Prostituierte wollen Rechte wie Fußballer

Utrecht  - Die niederländischen Prostituierte  fordern beim Sparen für die Rente  die gleichen Steuervorteile wie Fußballer. Ähnlich wie bei Sportlern gelte für sie eine klare Altersbegrenzung, so die Sexarbeiterinnen.

Beide Berufsgruppen hätten eine "körperlich schwierige Arbeit", die sie ab einem bestimmten Alter nicht mehr ausüben könnten, sagte die Juristin Wil Post  am Dienstag der Nachrichtenagentur AFP. Post vertritt eine Gesellschaft, die sich in der Stadt Utrecht um die Genehmigung zum Betrieb der "Fenster" genannten Prostitutionsorte bewirbt. Die vorherige Betreiberfirma hatte die Lizenz wegen des Verdachts auf Menschenhandel im April verloren. Eine mögliche Neuvergabe durch die Stadt ist noch offen.

"Die Männer ziehen junge Mädchen vor. Es gibt daher immer ein Alter, in dem Prostituierte keine Arbeit mehr haben", sagte Post. Sie kritisierte, dass es für Huren sehr schwierig sei, für ihre Rente zu sparen. Sie habe daher in einem Schreiben an die Steuerbehörden gefordert, dass der niederländische Staat Prostituierten endlich dasselbe Recht wie Fußballern gewährt: nämlich monatlich bis zu 5000 Euro ohne Steuerabzüge für die Altersvorsorge zurückzulegen. Dies würde auch Prostituierten helfen, die ihren Job aufgeben wollten.

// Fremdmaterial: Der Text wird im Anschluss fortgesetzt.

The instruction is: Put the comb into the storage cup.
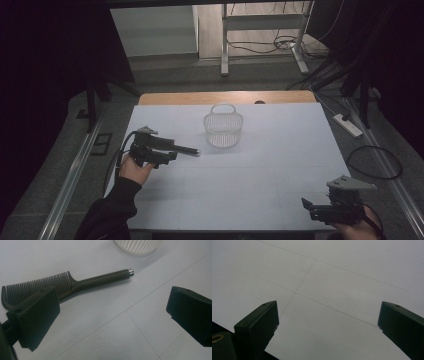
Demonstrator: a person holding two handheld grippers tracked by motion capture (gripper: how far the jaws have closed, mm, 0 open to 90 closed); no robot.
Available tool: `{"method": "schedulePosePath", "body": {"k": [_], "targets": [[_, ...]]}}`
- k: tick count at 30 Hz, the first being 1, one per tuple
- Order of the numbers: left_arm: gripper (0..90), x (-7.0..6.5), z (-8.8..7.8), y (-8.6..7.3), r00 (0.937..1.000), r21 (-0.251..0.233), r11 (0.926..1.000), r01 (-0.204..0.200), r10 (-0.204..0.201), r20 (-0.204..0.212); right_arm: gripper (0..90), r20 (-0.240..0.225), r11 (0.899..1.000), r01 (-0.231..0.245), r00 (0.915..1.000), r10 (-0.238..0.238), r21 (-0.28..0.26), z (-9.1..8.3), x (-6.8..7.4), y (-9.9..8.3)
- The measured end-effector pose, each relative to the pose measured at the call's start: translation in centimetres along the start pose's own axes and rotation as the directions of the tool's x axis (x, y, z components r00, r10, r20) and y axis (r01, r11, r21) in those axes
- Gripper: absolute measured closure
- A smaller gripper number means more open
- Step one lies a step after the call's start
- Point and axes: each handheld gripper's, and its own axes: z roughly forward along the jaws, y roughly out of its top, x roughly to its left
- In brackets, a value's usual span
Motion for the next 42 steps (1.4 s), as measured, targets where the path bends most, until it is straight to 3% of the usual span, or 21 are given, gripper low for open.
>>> {"method": "schedulePosePath", "body": {"k": [10,16,42], "targets": [[0.0,0.5,0.9,0.9,1.0000,-0.006,1.0000,-0.002,0.002,0.007,4.1,-0.003,1.000,0.001,1.0000,-0.001,0.002,0.0,0.0,0.0],[0.0,0.6,1.5,1.5,0.9999,0.014,0.9998,-0.012,0.012,0.006,4.2,-0.004,1.000,0.002,1.0000,-0.002,0.003,0.0,0.0,0.0],[0.0,1.7,4.7,4.5,0.9991,0.065,0.9978,-0.015,0.017,-0.038,4.8,-0.013,1.000,0.009,0.9999,-0.009,0.012,0.1,0.0,0.0]]}}
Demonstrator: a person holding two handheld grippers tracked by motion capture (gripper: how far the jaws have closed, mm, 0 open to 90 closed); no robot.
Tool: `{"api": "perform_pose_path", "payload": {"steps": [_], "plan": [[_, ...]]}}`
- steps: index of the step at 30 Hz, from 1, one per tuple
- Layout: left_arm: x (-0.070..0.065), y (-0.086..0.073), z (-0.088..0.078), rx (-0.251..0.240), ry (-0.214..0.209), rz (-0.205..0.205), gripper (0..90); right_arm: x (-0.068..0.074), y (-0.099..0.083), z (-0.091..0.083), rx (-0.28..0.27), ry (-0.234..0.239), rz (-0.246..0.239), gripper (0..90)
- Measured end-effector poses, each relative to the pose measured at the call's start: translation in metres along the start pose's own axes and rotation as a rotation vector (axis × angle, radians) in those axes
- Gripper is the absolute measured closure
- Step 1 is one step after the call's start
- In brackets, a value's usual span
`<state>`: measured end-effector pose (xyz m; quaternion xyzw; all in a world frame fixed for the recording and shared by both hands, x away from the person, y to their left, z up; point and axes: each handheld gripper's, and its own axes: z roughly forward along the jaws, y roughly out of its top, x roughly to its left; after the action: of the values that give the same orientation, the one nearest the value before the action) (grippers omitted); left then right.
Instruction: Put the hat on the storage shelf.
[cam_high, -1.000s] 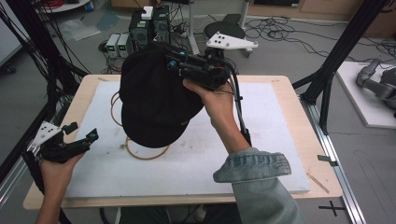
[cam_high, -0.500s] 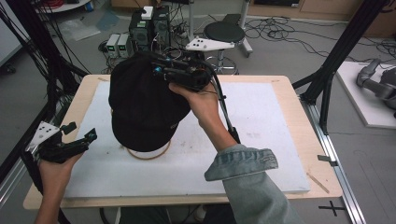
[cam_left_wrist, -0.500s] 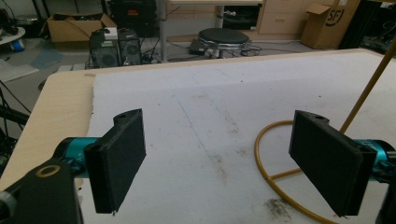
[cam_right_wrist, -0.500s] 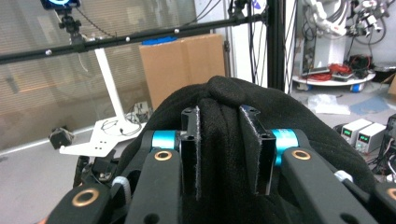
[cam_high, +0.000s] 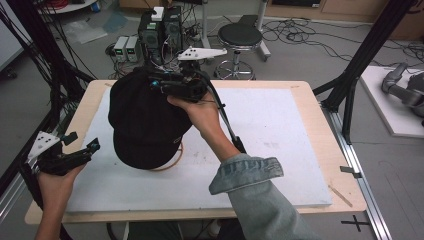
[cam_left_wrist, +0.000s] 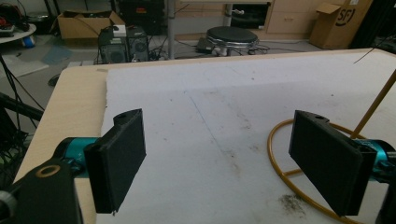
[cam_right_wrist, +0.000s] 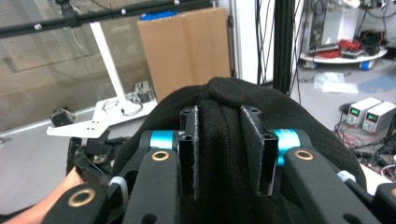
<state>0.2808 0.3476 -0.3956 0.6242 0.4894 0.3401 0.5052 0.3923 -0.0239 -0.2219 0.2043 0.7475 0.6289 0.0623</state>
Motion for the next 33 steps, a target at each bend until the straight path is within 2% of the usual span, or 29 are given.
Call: {"api": "perform_pose_path", "payload": {"steps": [7,12,22,26,27,28,29,33], "plan": [[0.000,0.000,-0.002,-0.003,0.002,-0.001,18.8,0.002,-0.006,0.015,0.052,0.001,0.001,70.2],[0.001,0.000,-0.004,-0.006,0.005,-0.005,18.8,0.003,-0.011,0.023,0.086,-0.017,-0.003,70.1],[-0.001,0.001,-0.003,0.000,-0.001,0.003,18.8,0.002,-0.014,0.024,0.095,-0.025,0.009,63.8],[-0.001,0.001,-0.003,-0.002,0.000,0.001,18.8,-0.002,-0.019,0.023,0.081,-0.013,0.041,60.8],[-0.001,0.001,-0.003,0.001,0.000,0.003,18.8,-0.004,-0.020,0.022,0.077,-0.017,0.045,56.8],[-0.001,0.001,-0.003,0.001,-0.001,0.002,18.8,-0.004,-0.020,0.022,0.077,-0.017,0.045,56.8],[-0.001,0.001,-0.003,0.002,-0.002,0.004,18.8,-0.005,-0.020,0.022,0.080,-0.034,0.049,52.2],[-0.002,0.001,-0.002,0.002,-0.005,0.005,18.8,-0.007,-0.021,0.019,0.067,-0.041,0.064,49.0]]}}
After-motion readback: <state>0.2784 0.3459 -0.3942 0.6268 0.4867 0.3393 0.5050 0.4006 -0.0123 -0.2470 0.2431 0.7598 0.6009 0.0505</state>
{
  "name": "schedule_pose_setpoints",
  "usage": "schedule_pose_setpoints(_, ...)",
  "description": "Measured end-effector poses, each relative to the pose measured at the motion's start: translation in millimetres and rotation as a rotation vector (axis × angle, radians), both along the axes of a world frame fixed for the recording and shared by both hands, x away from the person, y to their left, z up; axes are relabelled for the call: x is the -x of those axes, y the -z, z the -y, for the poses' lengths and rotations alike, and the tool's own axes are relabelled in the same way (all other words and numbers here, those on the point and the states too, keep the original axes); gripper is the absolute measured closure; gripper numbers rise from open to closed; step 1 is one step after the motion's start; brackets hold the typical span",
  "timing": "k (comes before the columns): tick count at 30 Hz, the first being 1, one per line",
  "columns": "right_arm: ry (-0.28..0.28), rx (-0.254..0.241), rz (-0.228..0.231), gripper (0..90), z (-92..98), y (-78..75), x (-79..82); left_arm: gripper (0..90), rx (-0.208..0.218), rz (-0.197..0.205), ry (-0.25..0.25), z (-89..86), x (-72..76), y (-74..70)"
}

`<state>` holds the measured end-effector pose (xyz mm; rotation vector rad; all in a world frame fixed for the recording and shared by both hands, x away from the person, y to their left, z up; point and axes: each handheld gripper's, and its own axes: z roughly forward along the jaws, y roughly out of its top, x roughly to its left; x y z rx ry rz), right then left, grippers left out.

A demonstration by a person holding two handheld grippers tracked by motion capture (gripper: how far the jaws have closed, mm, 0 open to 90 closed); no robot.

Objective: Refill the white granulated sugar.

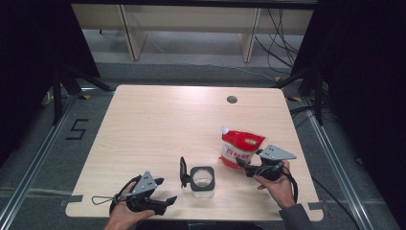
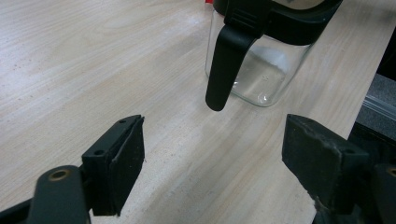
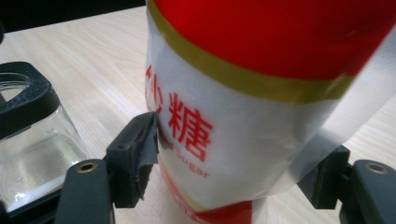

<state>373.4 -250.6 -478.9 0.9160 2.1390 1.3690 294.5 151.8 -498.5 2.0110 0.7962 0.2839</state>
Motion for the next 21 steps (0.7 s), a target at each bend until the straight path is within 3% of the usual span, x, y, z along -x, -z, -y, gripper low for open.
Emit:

Die Steuerbehörden wollten den Eingang des Schreibens von Wil Post auf Anfrage nicht bestätigen.

In den Niederlanden ist die freiwillige Prostitution Erwachsener seit dem Jahr 2000 legal. Auch Zuhälterei ist erlaubt, sofern sie nicht mit Zwang einhergeht. Huren, die in Bordellen arbeiten, haben als Angestellte einen regulären Arbeitsvertrag mit Anspruch auf Sozialleistungen  wie Arbeitslosenhilfe und Rentenzahlungen. Diese fallen in der Regel aber sehr niedrig aus.